WHAT IS NEEDED — Extract from the listing each line in which the word "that" appears.

DATASET SECTION: Begin

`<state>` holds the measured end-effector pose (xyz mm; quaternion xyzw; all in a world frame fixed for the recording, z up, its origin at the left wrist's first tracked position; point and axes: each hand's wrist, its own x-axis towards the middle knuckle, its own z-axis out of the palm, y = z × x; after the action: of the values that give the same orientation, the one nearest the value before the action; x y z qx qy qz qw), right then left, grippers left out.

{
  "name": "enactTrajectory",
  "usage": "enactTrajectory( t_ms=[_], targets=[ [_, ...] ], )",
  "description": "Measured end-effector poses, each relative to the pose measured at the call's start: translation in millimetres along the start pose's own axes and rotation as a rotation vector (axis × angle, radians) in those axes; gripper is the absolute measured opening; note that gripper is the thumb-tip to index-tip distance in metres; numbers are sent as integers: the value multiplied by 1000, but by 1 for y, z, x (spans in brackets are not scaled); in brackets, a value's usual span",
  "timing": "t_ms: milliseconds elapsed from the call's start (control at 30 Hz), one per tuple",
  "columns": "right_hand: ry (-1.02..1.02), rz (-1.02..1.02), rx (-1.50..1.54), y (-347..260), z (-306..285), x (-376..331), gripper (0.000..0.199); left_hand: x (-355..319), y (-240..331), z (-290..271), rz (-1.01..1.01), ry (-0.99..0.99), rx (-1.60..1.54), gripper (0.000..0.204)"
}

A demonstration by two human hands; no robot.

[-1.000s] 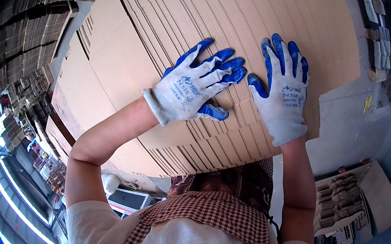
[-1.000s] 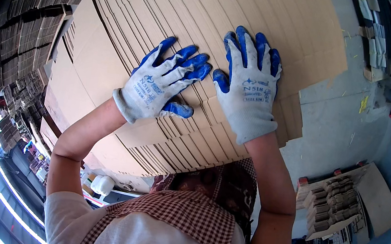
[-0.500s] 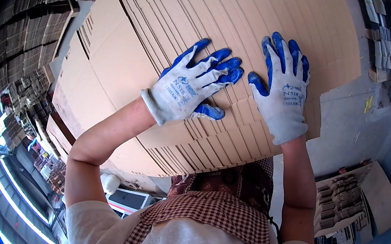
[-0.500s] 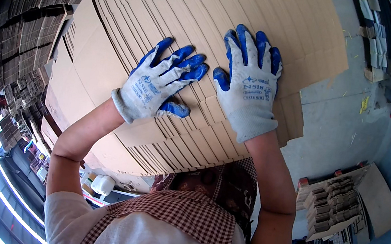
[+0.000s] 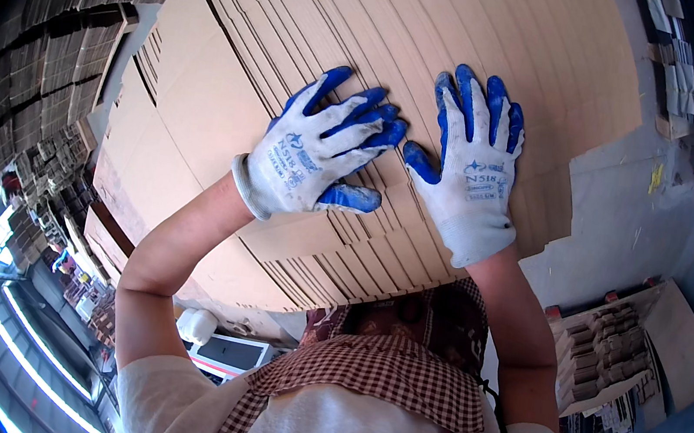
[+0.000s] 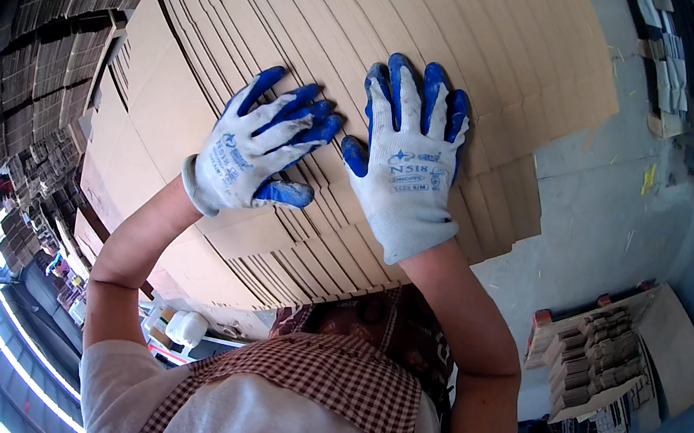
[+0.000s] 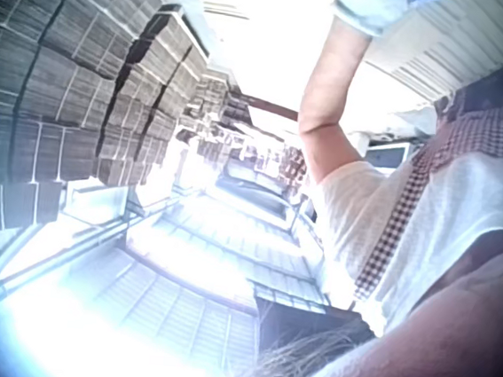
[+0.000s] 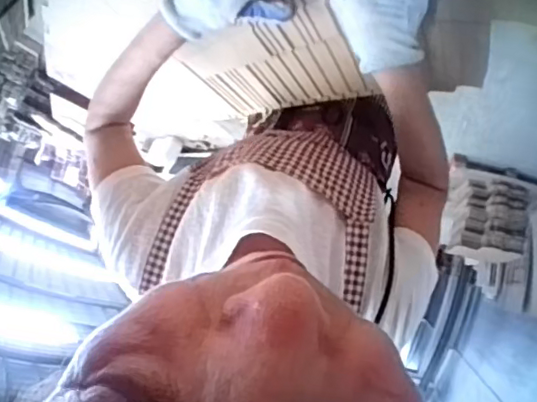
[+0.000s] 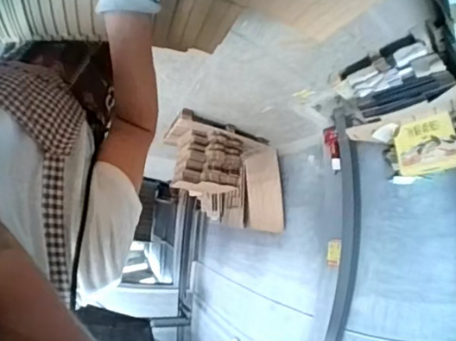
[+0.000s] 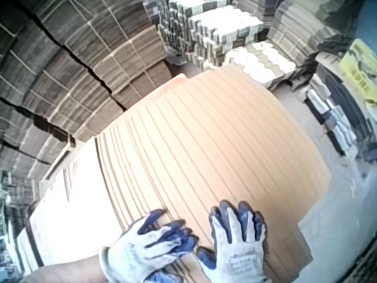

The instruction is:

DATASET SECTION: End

REPLY TO THE TASK —
`<state>` holds the measured end-effector pose (xyz mm; quaternion xyzw; all in a world frame fixed for the recording, z up, its origin at the left wrist's first tracked position; point and axes: each hand's wrist, its own x-axis towards the middle knuckle, its own z-axis out of the palm, y = z × x; after the action: of the values that give the same orientation, the one nearest the value before the action; x y z qx qy qz qw), right then left, grippers left out.
  "description": "Measured end-effector poses, each relative to the pose measured at the call's start: translation in millimetres along the start pose's own axes and rotation as a rotation vector (axis × angle, radians) in those axes; gripper is the absolute measured opening; note that gripper is the thumb-tip to index-tip distance in metres; numbers are sent as integers: the value multiplied by 1000, but by 1 for y, z, x (spans in brackets are not scaled); in brackets, a value's usual span",

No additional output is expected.